Re: [jira] [Updated] (UIMA-2101) CasToInlineXml adds whitespace

Marshall Schor Tue, 29 Mar 2011 06:48:38 -0700


On 3/29/2011 1:49 AM, Richard Eckart de Castilho wrote:
> Hello Marshall,
>
> in a previous comment to the Jira issue, I have states similar concerns. 
> However, I have to admit that Steven has a point in that the class can 
> greatly facilitate getting things done if you employ a reasonably simple 
> type-system and are sure that you do not have overlapping annotations. 
> Steven's use-case seems to be to import XML data, process it and export it 
> again.
>
> For somebody familiar with XML, all of the listed points should be acceptable 
> - only that feature values longer than 64 chars are truncated seems a bit 
> arbitrary.
>
> As for the DKPro Core XmlWriterInline - I should need to document the 
> "inaccuracies" and possibly include some sanity checks that log warnings if a 
> CAS contains overlapping annotations and complex feature structures being 
> used as features - just to be that novice users are aware that strange things 
> my be happening.


Good idea :-)  -Marshall
> Cheers,
>
> Richard
>
> Am 29.03.2011 um 02:46 schrieb Marshall Schor:
>
>> Just to be sure it's well known:
>>
>> The Javadoc for this class indicates that this code only does an 
>> "approximate"
>> representation of things.
>>
>> In particular, it says:
>>
>> * Generates an *approximate* inline XML representation of a CAS.

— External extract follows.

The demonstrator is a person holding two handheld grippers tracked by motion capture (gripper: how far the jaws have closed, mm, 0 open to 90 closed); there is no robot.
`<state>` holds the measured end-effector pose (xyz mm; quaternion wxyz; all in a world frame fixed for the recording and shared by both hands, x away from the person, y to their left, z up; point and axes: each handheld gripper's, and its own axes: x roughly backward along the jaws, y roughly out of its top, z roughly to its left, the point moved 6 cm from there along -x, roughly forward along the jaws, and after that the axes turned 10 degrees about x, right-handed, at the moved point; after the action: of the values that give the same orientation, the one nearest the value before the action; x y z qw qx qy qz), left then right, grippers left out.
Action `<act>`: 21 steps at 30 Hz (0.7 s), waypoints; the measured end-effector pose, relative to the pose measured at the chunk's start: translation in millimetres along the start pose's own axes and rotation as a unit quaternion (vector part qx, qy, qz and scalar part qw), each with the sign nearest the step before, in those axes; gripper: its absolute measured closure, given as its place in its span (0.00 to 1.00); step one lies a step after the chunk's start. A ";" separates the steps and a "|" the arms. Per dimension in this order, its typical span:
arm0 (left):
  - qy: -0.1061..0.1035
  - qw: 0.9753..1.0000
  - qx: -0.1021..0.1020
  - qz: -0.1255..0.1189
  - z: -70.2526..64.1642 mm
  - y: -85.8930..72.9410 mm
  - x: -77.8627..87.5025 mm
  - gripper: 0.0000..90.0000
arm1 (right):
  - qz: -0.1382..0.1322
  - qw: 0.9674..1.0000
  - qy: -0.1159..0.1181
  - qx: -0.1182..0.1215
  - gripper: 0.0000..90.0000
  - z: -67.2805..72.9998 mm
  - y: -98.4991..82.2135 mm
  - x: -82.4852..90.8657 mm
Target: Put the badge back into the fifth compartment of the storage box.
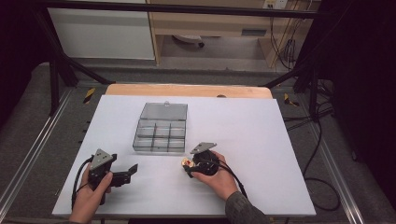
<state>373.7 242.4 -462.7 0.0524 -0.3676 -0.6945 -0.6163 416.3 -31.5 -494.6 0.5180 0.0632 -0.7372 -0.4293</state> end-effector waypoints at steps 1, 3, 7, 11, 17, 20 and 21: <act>0.000 1.000 -0.001 0.001 -0.3 -0.2 0.1 0.07 | 0.001 1.000 0.001 0.004 0.41 1.8 0.9 -0.8; 0.000 1.000 -0.002 -0.001 -0.5 0.0 0.7 0.07 | -0.002 1.000 0.001 0.006 0.42 5.9 2.9 -2.6; 0.002 1.000 -0.002 0.000 -0.1 -0.3 0.6 0.07 | -0.005 1.000 -0.004 0.014 0.46 8.1 5.3 -5.1; 0.001 1.000 -0.002 0.001 -0.5 -0.1 0.2 0.07 | -0.006 1.000 -0.004 0.016 0.48 9.0 6.2 -6.2; 0.000 1.000 -0.003 0.002 -0.7 -0.3 -0.1 0.07 | -0.005 1.000 -0.009 0.019 0.48 8.8 7.5 -8.1; 0.000 1.000 -0.005 0.002 -1.1 -0.4 -0.2 0.07 | -0.005 1.000 -0.008 0.020 0.48 8.7 7.3 -8.2; -0.001 1.000 -0.005 0.003 -1.5 -0.5 -0.4 0.07 | -0.007 1.000 -0.007 0.019 0.48 8.7 7.2 -8.2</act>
<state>373.2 240.9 -462.9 0.0518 -0.3703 -0.6904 -0.6193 415.5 -17.7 -496.3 0.5089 0.0751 -0.7483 -0.4188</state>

>> * Annotation types are represented as XML tags, features are represented as
>> attributes.
>> * 
>> * Features whose values are FeatureStructures are not represented.

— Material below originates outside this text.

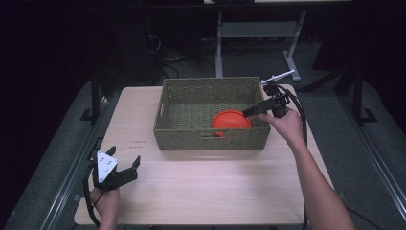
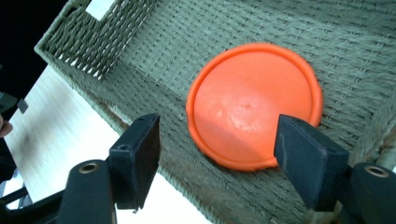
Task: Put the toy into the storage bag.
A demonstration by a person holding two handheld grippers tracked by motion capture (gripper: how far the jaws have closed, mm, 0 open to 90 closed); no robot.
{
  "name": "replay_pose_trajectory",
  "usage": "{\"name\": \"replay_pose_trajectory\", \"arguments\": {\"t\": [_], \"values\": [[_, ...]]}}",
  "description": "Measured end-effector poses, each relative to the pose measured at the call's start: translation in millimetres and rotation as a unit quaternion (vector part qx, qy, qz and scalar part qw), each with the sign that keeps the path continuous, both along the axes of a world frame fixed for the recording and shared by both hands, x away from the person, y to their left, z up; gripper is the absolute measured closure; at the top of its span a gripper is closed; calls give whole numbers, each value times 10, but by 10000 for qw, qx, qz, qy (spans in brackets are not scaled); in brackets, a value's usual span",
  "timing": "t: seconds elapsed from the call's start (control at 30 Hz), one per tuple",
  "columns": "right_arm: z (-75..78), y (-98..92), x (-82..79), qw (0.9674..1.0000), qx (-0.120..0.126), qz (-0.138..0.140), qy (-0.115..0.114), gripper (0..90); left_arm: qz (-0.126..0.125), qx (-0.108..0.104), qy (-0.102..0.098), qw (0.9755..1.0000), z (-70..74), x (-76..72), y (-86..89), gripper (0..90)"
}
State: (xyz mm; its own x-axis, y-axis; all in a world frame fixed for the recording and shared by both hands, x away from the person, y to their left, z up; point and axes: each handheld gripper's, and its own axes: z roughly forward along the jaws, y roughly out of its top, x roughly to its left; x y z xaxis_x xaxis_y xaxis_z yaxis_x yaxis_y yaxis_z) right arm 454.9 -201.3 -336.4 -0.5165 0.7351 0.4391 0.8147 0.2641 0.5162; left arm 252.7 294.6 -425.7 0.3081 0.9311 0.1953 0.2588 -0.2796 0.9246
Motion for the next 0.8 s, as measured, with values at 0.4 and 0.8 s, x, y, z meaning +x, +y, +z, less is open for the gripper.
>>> {"name": "replay_pose_trajectory", "arguments": {"t": [0.4, 0.8], "values": [[75, -66, -170, 9996, 143, 124, -201, 301, 19, 22, -4, 10000, 2, -12, 4, 127], [68, -288, -263, 9983, 493, -9, -302, 295, 65, 17, -42, 10000, 5, -36, 21, 127]]}}
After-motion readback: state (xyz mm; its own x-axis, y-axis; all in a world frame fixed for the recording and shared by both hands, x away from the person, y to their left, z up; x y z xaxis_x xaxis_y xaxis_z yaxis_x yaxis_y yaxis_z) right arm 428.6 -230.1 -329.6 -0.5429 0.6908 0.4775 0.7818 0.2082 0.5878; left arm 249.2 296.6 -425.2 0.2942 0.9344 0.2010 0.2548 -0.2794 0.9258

>> * Feature values which are strings longer than 64 characters are truncated.
>> * Feature values which are arrays of primitives are represented by
>> * strings that look like [ xxx, xxx ]
>> *
>> * The Subject of analysis is presumed to be a text string.
>> *
>> * Some characters in the document's Subject-of-analysis
>> * are replaced by blanks, because the characters aren't valid in xml 
>> documents.
>> *
>> * It doesn't work for annotations which are overlapping, because these cannot
>> * be properly represented as properly - nested XML.
>>
>> Because of these "inaccuracies" are you sure you want to be using this class 
>> for
>> your projects?
>>
>> -Marshall
>>
>> On 3/28/2011 8:34 PM, Richard Eckart de Castilho (JIRA) wrote:
>>>     [ 
>>> https://issues.apache.org/jira/browse/UIMA-2101?page=com.atlassian.jira.plugin.system.issuetabpanels:all-tabpanel
>>>  ]
>>>
>>> Richard Eckart de Castilho updated UIMA-2101:
>>> ---------------------------------------------
>>>
>>>    Attachment: UIMA-2101-eckart-20110329.patch
>>>
>>> In addition to being able to disable formatting - as motivated by Steven - 
>>> I would like to be able to access the SAX events generated from the CAS, so 
>>> I can use a custom transformer in the DKPro Core component XmlWriterInline.
>>>
>>> Added a patch to address the issue. Patch is against SVN trunk rev 1085925 
>>> of the uimaj-core module.
>>>
>>> - Added new method CasToInlineXml.generateXML(CAS, FSMatchConstraint, 
>>> ContentHandler) which allows the user to use a custom transformer or other 
>>> SAX event handler.
>>> - Added new property outputFormatted controlling whether generated XML 
>>> strings are formatted or not. This property does not affect the new 
>>> generateXML(...) method (see above). Per default the property is set to 
>>> true, resembling the state without the patch.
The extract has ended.